第466章 礼部(二)
    李元听完何深的禀报,端着茶碗的手没有动,只是抬起眼皮,目光投向站在门口的杨九狼。

    他没有立刻说话,而是慢条斯理地将碗里的茶水喝完,又用碗盖撇了撇浮沫,这才放下茶碗。

    “进来吧。”

    杨九狼迈步走进官厅。

    这间官厅不大,约莫四丈见方。靠墙是顶到房梁的书架,上面塞满了各种卷宗和簿册,分门别类地贴着标签,如‘某年某科进士名录’、‘某地藩王世袭谱牒’等等。

    除了李元,厅内还有三名年轻的吏员,正坐在各自的书案后,奋笔疾书,对杨九狼的到来,他们头都未抬

    李元没有起身,只是抬了抬下巴,示意对面的椅子。

    “杨县子,请坐。公文,拿来。”

    他的语气,公事公办,听不出喜怒。

    杨九狼也不客气,在椅子上坐下,将公文递了过去。

    李元接过公文,先从笔架上取下一块镇纸,将公文的边角压平。然后,他才逐字逐句地看了起来。

    半晌,李元终于看完了公文。

    他从身后的书架上,吃力地搬下一本厚重的、用深蓝色绸布包裹的簿册。

    簿册的封面上,用篆体写着四个大字:《宗藩会典》。

    这是记录所有皇室宗亲、外戚、以及有爵位在身的功勋贵族的谱系名录。

    他翻开簿册,找到‘县子’一列,然后取过毛笔,蘸饱了墨。

    姓名:杨九狼。

    籍贯:临州府,南关郡,边荒县,杨家村。

    爵位授予缘由:献水泥、炼铁之法。

    ……

    李元笔走龙蛇,将信息一一填入《宗藩会典》的空白处。

    最后,他在末尾盖上礼部大印,完成最后一道程序。

    录完爵位,

    李元将那本厚重的《宗藩会典》合上,小心翼翼地放回原处。随后转身,从另一侧书架的中层,又取下一本封面为玄黑色的簿册。

    这本簿册比刚才那本要薄,封面上没有用华丽的绸布包裹,只在右上角用小篆写着五个字:《职官考功录》。

    这本册子记录的是官员的任免、考评与功过,相比记录皇亲国戚的《宗藩会典》,它才是一本关乎官员前途的账本。

    李元将《职官考功录》平摊在案上,翻到新的一页开始书写:

    姓名:杨九狼。

    官职:工部营缮郎,从七品。

    举荐人:右丞相,萧文拓。

    ……

    写完,他吹干墨迹,将簿册合上。

    然后,他拉开书案右侧最下面的一个抽屉,从里面取出一块空白的‘身份腰牌’,

    这是一种雕刻成椭方形的木牌,是官员身份的凭证之一,出入宫禁、验证身份皆需用到。

    官位不同,佩戴腰牌所用材质也不尽相同:

    亲王及三品以上用金质腰牌、五品以上用银牌、六品以下用铜牌,而木质腰牌只是临时使用。

    李元拿起刻刀,手法娴熟地在木牌上刻画起来。

    正面是官职和姓名:工部营缮郎,杨九狼。

    背面则是一只简化的玄鸟图腾,线条古朴,这是大乾皇朝的象征。

    “拿着。”李元将刻好的木牌推到杨九狼面前,“此为暂用腰牌,待吏部勘合后,正式的铜牌半月后会送抵你的住处。”

    杨九狼拿起那块腰牌,

    木牌很轻,入手温润,带着黄杨木特有的清香。背面的玄鸟图腾虽然简化,但刀工老道,寥寥几刀,便勾勒出振翅欲飞的神韵。挂在腰间,倒也不失为一件别致的饰品。
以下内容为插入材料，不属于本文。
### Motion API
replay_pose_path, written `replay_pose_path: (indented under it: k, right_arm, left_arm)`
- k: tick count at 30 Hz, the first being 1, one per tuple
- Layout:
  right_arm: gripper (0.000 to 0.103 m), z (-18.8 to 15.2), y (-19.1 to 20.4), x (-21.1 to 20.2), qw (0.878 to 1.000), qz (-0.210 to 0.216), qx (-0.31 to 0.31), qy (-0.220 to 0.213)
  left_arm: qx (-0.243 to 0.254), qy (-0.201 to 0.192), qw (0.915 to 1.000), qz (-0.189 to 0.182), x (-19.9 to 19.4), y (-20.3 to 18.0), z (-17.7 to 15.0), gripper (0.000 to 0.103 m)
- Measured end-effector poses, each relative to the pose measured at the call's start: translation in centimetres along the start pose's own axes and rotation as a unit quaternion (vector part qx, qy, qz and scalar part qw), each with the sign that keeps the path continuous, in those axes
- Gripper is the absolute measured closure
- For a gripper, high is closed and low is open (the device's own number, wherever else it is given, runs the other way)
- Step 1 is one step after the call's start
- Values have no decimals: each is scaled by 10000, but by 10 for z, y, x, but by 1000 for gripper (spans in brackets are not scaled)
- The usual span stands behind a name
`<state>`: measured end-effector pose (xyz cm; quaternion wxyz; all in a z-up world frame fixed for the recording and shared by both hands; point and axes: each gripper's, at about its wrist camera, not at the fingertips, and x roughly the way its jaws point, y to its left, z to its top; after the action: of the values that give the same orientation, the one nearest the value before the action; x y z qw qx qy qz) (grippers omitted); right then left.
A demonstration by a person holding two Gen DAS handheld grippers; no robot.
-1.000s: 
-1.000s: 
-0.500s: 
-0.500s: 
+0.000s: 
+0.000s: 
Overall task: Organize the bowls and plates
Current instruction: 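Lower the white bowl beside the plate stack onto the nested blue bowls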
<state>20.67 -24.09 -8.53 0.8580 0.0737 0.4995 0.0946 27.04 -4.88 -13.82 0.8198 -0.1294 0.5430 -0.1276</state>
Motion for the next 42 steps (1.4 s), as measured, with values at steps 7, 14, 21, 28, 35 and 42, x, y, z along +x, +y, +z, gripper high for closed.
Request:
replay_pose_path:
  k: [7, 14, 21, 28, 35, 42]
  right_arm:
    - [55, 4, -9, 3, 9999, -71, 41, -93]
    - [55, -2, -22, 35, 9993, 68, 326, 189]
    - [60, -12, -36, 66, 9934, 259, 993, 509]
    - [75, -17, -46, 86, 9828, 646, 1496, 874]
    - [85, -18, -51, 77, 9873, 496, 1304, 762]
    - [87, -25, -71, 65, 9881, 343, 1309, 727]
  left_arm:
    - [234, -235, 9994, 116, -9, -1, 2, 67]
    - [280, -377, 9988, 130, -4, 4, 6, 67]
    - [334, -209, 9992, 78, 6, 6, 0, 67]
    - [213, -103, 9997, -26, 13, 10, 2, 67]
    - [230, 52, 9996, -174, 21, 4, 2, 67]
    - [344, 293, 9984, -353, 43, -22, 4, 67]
    只是有一点他不是很理解,于是问道,“李主簿,我若未记错,官员职牒备案、勘合发牌,乃吏部文选清吏司之职权。为何今日,在礼部便一并办了?”

    所谓:不懂就不要问,一问就露馅。

    官厅内,

    那三名一直埋头书写的年轻吏员,笔尖不约而同地停了下来。

    李元看着杨九狼像是在看傻子一样,他在心底不屑地腹诽,‘果然是从乡下来的泥腿子,就算飞上枝头、也变不成凤凰。’

    场面陷入一瞬的凝滞,

    最后,站在一旁的何深出来解释:

    “杨县子有所不知。我朝官员的选拔与晋升,皆由礼、吏两部协同完成。礼部负责提名,吏部进行考核与筛选。”

    这是一种权力的制衡,有效避免单一部门的权力过大,也可防止有心人钻营,卖官鬻爵。

    “原来如此,”杨九狼也不尴尬,继续问道,“那我是否还需去一趟吏部?”

    “不需要了,你在礼部登记的文书,自有我部胥吏送往吏部勘合盖印。”何深做一个请的手势,“杨县子,我这就带你出去。”